* [Exercise instructions] Copy each entry below verbatim. Skip the pictures.

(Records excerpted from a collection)
:::::

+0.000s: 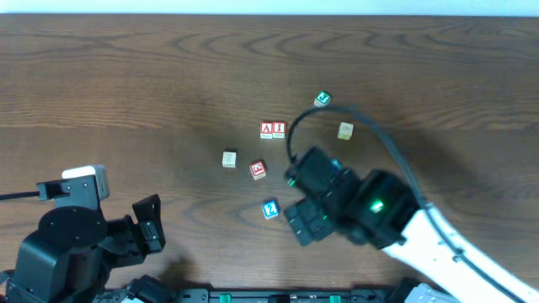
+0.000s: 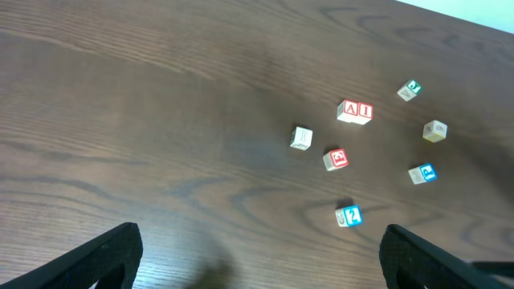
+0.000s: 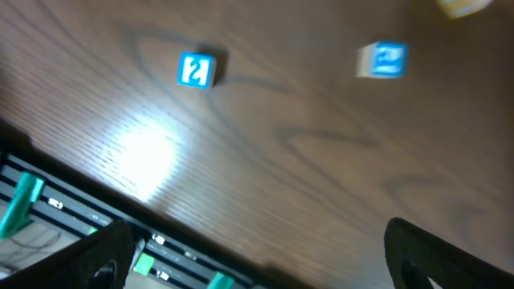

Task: Spell out Ai2
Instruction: 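Lower the right gripper over the blue 2 block and close on it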

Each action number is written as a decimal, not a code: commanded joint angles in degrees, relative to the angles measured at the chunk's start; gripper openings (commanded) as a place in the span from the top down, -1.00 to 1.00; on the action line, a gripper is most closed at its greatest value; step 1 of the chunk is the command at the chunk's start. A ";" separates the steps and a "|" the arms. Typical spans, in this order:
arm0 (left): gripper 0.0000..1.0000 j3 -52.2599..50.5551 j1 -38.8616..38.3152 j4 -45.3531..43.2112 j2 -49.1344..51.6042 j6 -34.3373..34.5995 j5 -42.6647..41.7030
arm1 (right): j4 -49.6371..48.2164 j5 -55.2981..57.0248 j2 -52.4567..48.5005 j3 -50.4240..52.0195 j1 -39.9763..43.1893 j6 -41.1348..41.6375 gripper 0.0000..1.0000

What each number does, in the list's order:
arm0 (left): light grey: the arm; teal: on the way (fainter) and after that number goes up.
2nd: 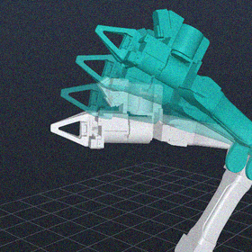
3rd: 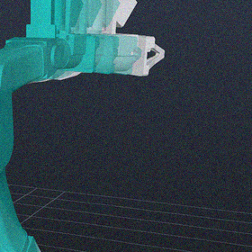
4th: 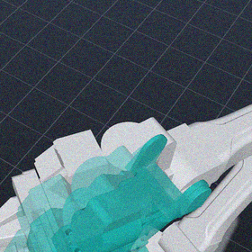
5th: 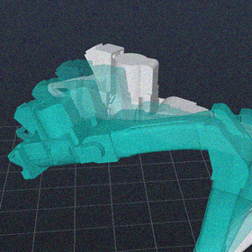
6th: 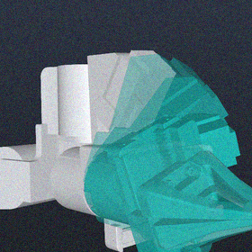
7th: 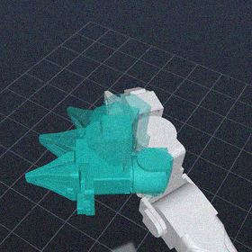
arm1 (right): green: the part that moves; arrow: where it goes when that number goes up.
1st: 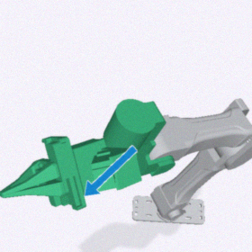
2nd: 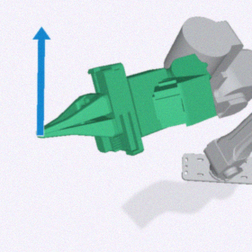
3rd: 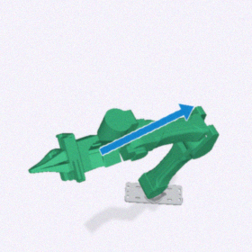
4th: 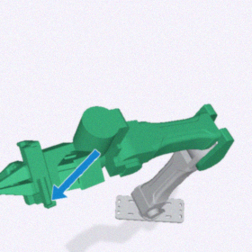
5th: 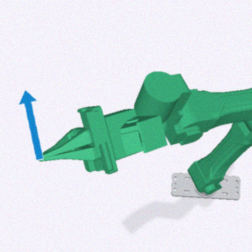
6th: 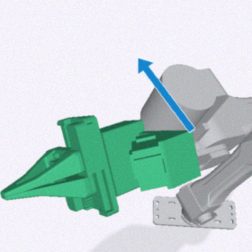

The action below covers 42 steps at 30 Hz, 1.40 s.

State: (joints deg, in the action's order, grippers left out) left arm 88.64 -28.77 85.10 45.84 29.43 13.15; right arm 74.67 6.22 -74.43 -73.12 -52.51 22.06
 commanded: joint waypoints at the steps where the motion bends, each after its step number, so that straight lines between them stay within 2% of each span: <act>1: -0.91 0.33 -0.15 0.39 -0.22 0.17 1.22 | -3.87 0.68 0.92 5.60 -2.32 7.26 -0.98; 7: -0.91 0.33 -0.15 0.39 -0.22 0.20 1.22 | -18.27 -8.22 -1.36 15.76 -2.34 3.82 -0.98; 13: -0.91 0.33 -0.15 0.31 -0.22 0.20 1.25 | -19.50 -4.24 -9.35 15.91 -2.69 1.20 -0.98; 19: -0.91 0.33 -0.15 0.39 -0.22 0.17 1.25 | -24.61 -6.43 -17.94 15.85 -2.69 0.20 -0.98; 28: -0.91 0.33 -0.15 0.48 -0.22 0.17 3.80 | -32.89 -7.76 -18.78 15.85 -2.58 1.27 -0.99; 42: -0.91 0.33 -0.15 1.44 -0.22 0.17 3.82 | -36.68 -3.63 -22.25 15.85 -2.43 6.86 -0.88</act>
State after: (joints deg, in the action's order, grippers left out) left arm 88.64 -28.77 86.02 45.84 29.43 15.49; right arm 38.33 1.13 -96.29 -57.21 -54.24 26.79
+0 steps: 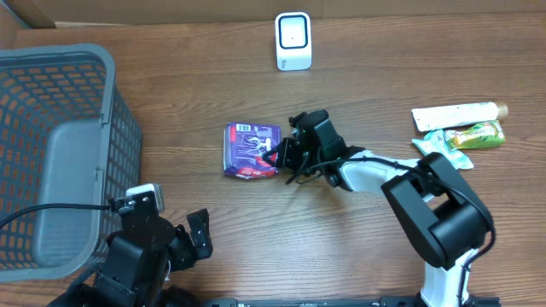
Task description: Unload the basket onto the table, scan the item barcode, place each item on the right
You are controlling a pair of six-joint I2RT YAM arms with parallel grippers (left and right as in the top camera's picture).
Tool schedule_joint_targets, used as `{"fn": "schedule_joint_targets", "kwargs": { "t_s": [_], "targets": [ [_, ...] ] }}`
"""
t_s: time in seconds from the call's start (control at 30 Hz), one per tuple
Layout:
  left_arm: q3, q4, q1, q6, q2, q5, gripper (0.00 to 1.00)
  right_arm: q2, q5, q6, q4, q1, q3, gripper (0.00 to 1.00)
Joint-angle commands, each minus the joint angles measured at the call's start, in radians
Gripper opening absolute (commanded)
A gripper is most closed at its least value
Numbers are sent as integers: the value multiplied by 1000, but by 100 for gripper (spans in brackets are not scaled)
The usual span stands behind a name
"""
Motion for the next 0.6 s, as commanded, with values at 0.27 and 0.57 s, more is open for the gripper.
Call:
{"fn": "schedule_joint_targets", "kwargs": {
  "t_s": [0.27, 0.57],
  "targets": [
    [-3, 3, -3, -18, 1, -7, 100, -411, 126, -506, -356, -116, 16, 4],
    [-3, 3, -3, -18, 1, -7, 99, -684, 445, -673, -379, -123, 16, 4]
  ]
}}
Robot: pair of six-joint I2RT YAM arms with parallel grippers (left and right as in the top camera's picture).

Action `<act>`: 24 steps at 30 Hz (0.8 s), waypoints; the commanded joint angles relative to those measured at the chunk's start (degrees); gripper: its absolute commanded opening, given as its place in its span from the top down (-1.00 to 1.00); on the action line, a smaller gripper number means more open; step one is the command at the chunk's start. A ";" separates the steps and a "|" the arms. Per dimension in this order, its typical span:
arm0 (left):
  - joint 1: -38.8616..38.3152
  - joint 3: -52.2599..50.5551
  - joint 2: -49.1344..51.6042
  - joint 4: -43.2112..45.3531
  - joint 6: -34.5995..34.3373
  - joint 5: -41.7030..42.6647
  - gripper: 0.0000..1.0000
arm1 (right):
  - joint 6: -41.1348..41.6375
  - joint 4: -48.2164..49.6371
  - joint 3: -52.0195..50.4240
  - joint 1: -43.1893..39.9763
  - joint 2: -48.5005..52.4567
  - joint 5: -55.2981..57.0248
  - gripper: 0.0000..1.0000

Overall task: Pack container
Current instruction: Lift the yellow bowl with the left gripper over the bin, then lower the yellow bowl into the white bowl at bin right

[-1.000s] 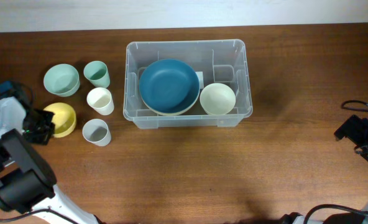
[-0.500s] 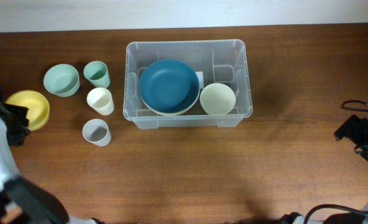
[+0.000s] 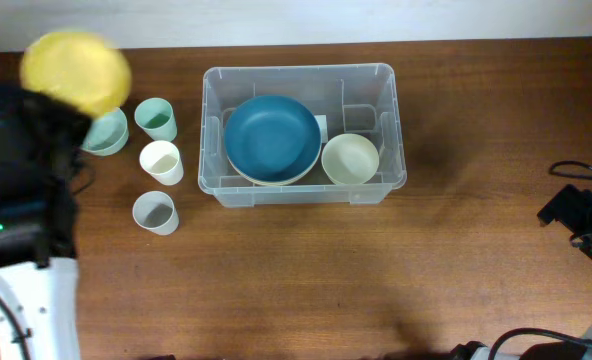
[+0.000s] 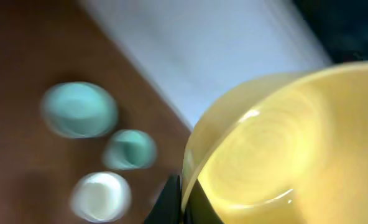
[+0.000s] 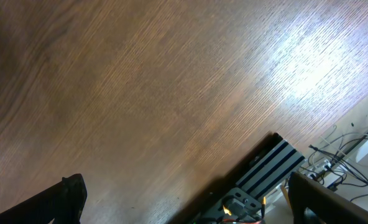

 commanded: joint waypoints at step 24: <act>-41.81 0.39 33.29 26.47 9.70 -0.48 0.97 | -0.15 -0.02 -0.22 -0.37 0.15 -0.13 -0.98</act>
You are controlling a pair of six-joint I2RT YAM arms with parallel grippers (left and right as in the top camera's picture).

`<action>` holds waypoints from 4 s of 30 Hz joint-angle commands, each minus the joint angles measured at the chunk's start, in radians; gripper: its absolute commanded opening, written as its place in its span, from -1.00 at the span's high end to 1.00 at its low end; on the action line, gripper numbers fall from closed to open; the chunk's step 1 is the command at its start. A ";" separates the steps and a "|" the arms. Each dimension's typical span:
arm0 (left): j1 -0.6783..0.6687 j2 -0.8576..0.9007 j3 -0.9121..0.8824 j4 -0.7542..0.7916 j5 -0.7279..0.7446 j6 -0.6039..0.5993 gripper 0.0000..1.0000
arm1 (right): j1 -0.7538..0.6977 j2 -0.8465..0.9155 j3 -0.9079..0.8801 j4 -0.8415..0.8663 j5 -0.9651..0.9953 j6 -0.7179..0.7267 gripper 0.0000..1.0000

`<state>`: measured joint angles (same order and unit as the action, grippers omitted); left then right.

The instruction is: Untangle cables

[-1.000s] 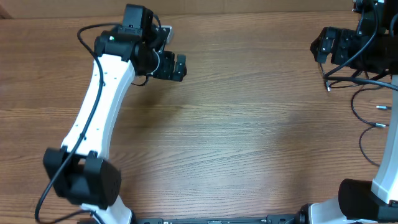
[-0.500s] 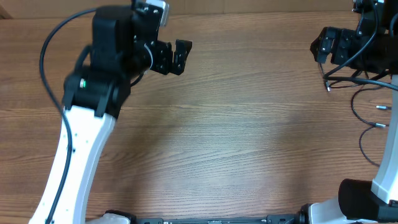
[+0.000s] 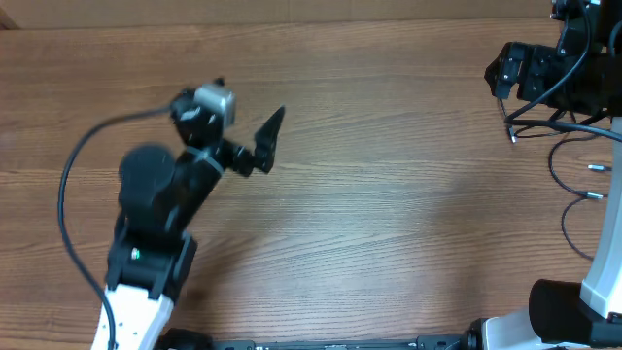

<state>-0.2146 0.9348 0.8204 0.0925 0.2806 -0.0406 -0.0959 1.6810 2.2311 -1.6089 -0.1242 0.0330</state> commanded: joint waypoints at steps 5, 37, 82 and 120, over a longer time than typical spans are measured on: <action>0.074 -0.266 -0.312 0.190 0.008 0.018 -1.00 | 0.002 0.000 0.008 0.005 -0.001 0.005 -1.00; 0.294 -0.932 -0.816 -0.157 -0.106 0.019 -1.00 | 0.002 0.000 0.008 0.005 -0.001 0.005 -1.00; 0.294 -0.930 -0.816 -0.156 -0.115 0.019 -1.00 | 0.002 0.002 0.008 0.005 -0.001 0.005 -1.00; 0.294 -0.930 -0.816 -0.156 -0.115 0.019 -1.00 | 0.002 -0.803 -1.549 1.518 -0.166 0.101 -1.00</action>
<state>0.0731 0.0151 0.0082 -0.0605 0.1780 -0.0406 -0.0959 0.9516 0.7677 -0.1631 -0.2852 0.1318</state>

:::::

* [Solved exercise]
+0.000s: 
+0.000s: 
+0.000s: 

Task: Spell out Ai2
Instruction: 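Lower the right gripper over the blue 2 block and close on it
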
Each action number is written as a decimal, not a code: commanded joint angles in degrees, relative to the angles measured at the chunk's start; gripper openings (commanded) as a place in the span from the top down, -1.00 to 1.00; on the action line, a gripper is most closed at its greatest value; step 1 of the chunk is the command at the chunk's start. A ";" separates the steps and a "|" the arms. Typical spans, in this order:
arm0 (left): gripper 0.0000..1.0000 j3 -52.2599..50.5551 j1 -38.8616..38.3152 j4 -45.3531..43.2112 j2 -49.1344..51.6042 j6 -34.3373..34.5995 j5 -42.6647..41.7030
arm1 (right): j4 -49.6371..48.2164 j5 -55.2981..57.0248 j2 -52.4567..48.5005 j3 -50.4240..52.0195 j1 -39.9763..43.1893 j6 -41.1348..41.6375 gripper 0.0000..1.0000

What each number does, in the list's order:
arm0 (left): light grey: the arm; teal: on the way (fainter) and after that number goes up.
2nd: 
3rd: 
4th: 
5th: 
6th: 
7th: 
arm1 (right): green: the part that moves; arrow: where it goes when that number goes up.
1st: 
2nd: 
3rd: 
4th: 
5th: 
6th: 

The action below covers 42 steps at 30 Hz, 1.40 s.

State: (joints deg, in the action's order, grippers left out) left arm 88.64 -28.77 85.10 45.84 29.43 13.15; right arm 74.67 6.22 -74.43 -73.12 -52.51 22.06
 commanded: joint waypoints at the steps where the motion bends, each after its step number, so that straight lines between them stay within 2% of each span: <act>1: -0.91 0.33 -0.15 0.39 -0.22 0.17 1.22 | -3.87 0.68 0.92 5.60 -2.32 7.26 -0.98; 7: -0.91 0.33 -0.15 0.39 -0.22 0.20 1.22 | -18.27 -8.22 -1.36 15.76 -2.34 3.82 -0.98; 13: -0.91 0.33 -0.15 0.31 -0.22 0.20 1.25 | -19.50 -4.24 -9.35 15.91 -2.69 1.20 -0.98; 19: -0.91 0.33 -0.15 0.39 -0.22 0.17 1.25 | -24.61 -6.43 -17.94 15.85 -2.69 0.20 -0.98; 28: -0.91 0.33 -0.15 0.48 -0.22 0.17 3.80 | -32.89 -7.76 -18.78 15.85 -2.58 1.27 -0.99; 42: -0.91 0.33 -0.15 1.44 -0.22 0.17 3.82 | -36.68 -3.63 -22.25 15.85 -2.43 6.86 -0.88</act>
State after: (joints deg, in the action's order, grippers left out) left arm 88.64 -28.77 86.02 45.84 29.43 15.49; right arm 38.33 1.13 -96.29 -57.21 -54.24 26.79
+0 steps: 
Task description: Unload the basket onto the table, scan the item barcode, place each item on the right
You are controlling a pair of six-joint I2RT YAM arms with parallel grippers (left and right as in the top camera's picture).
Tool schedule_joint_targets, used as `{"fn": "schedule_joint_targets", "kwargs": { "t_s": [_], "targets": [ [_, ...] ] }}`
"""
t_s: time in seconds from the call's start (control at 30 Hz), one per tuple
Layout:
  left_arm: q3, q4, q1, q6, q2, q5, gripper (0.00 to 1.00)
  right_arm: q2, q5, q6, q4, q1, q3, gripper (0.00 to 1.00)
Joint-angle commands, each minus the joint angles measured at the call's start, in radians
Gripper opening absolute (commanded)
A gripper is most closed at its least value
Numbers are sent as integers: the value multiplied by 1000, but by 100 for gripper (spans in brackets are not scaled)
The usual span stands behind a name
"""
Motion for the next 0.6 s, as commanded, with values at 0.27 and 0.57 s, more is open for the gripper.
Call:
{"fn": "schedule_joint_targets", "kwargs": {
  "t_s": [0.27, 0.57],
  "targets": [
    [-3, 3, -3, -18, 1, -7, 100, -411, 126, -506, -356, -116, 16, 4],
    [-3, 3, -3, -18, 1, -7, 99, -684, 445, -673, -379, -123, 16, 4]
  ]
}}
Robot: pair of six-joint I2RT YAM arms with parallel grippers (left and right as in the top camera's picture).

Action `<act>`: 24 steps at 30 Hz (0.8 s), waypoints; the commanded joint angles relative to those measured at the chunk's start (degrees); gripper: its absolute commanded opening, given as its place in its span from the top down (-1.00 to 1.00); on the action line, a smaller gripper number means more open; step one is the command at the chunk's start. A ";" separates the steps and a "|" the arms. Per dimension in this order, its typical span:
arm0 (left):
  - joint 1: -38.8616..38.3152
  - joint 3: -52.2599..50.5551
  - joint 2: -49.1344..51.6042
  - joint 4: -43.2112..45.3531
  - joint 6: -34.5995..34.3373
  - joint 5: -41.7030..42.6647
  - gripper: 0.0000..1.0000
arm1 (right):
  - joint 6: -41.1348..41.6375
  - joint 4: -48.2164..49.6371
  - joint 3: -52.0195..50.4240
  - joint 1: -43.1893..39.9763
  - joint 2: -48.5005..52.4567
  - joint 5: -55.2981..57.0248
  - gripper: 0.0000..1.0000

Overall task: Pack container
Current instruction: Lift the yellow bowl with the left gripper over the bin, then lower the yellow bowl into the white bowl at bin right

[-1.000s] 
[-0.500s] 
[+0.000s] 
[+0.000s] 
[+0.000s] 

 commanded: joint waypoints at step 24: <act>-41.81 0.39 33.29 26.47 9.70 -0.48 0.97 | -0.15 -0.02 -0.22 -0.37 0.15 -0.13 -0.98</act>
You are controlling a pair of six-joint I2RT YAM arms with parallel grippers (left and right as in the top camera's picture).

`<action>` holds waypoints from 4 s of 30 Hz joint-angle commands, each minus the joint angles measured at the chunk's start, in radians; gripper: its absolute commanded opening, written as its place in its span, from -1.00 at the span's high end to 1.00 at its low end; on the action line, gripper numbers fall from closed to open; the chunk's step 1 is the command at its start. A ";" separates the steps and a "|" the arms. Each dimension's typical span:
arm0 (left): j1 -0.6783..0.6687 j2 -0.8576..0.9007 j3 -0.9121..0.8824 j4 -0.7542..0.7916 j5 -0.7279..0.7446 j6 -0.6039..0.5993 gripper 0.0000..1.0000
arm1 (right): j1 -0.7538..0.6977 j2 -0.8465..0.9155 j3 -0.9079..0.8801 j4 -0.8415..0.8663 j5 -0.9651..0.9953 j6 -0.7179..0.7267 gripper 0.0000..1.0000

`<state>`: measured joint angles (same order and unit as the action, grippers omitted); left then right.

The instruction is: Untangle cables

[-1.000s] 
[-0.500s] 
[+0.000s] 

<state>-0.2146 0.9348 0.8204 0.0925 0.2806 -0.0406 -0.0959 1.6810 2.2311 -1.6089 -0.1242 0.0330</state> commanded: joint waypoints at steps 5, 37, 82 and 120, over a longer time than typical spans are measured on: <action>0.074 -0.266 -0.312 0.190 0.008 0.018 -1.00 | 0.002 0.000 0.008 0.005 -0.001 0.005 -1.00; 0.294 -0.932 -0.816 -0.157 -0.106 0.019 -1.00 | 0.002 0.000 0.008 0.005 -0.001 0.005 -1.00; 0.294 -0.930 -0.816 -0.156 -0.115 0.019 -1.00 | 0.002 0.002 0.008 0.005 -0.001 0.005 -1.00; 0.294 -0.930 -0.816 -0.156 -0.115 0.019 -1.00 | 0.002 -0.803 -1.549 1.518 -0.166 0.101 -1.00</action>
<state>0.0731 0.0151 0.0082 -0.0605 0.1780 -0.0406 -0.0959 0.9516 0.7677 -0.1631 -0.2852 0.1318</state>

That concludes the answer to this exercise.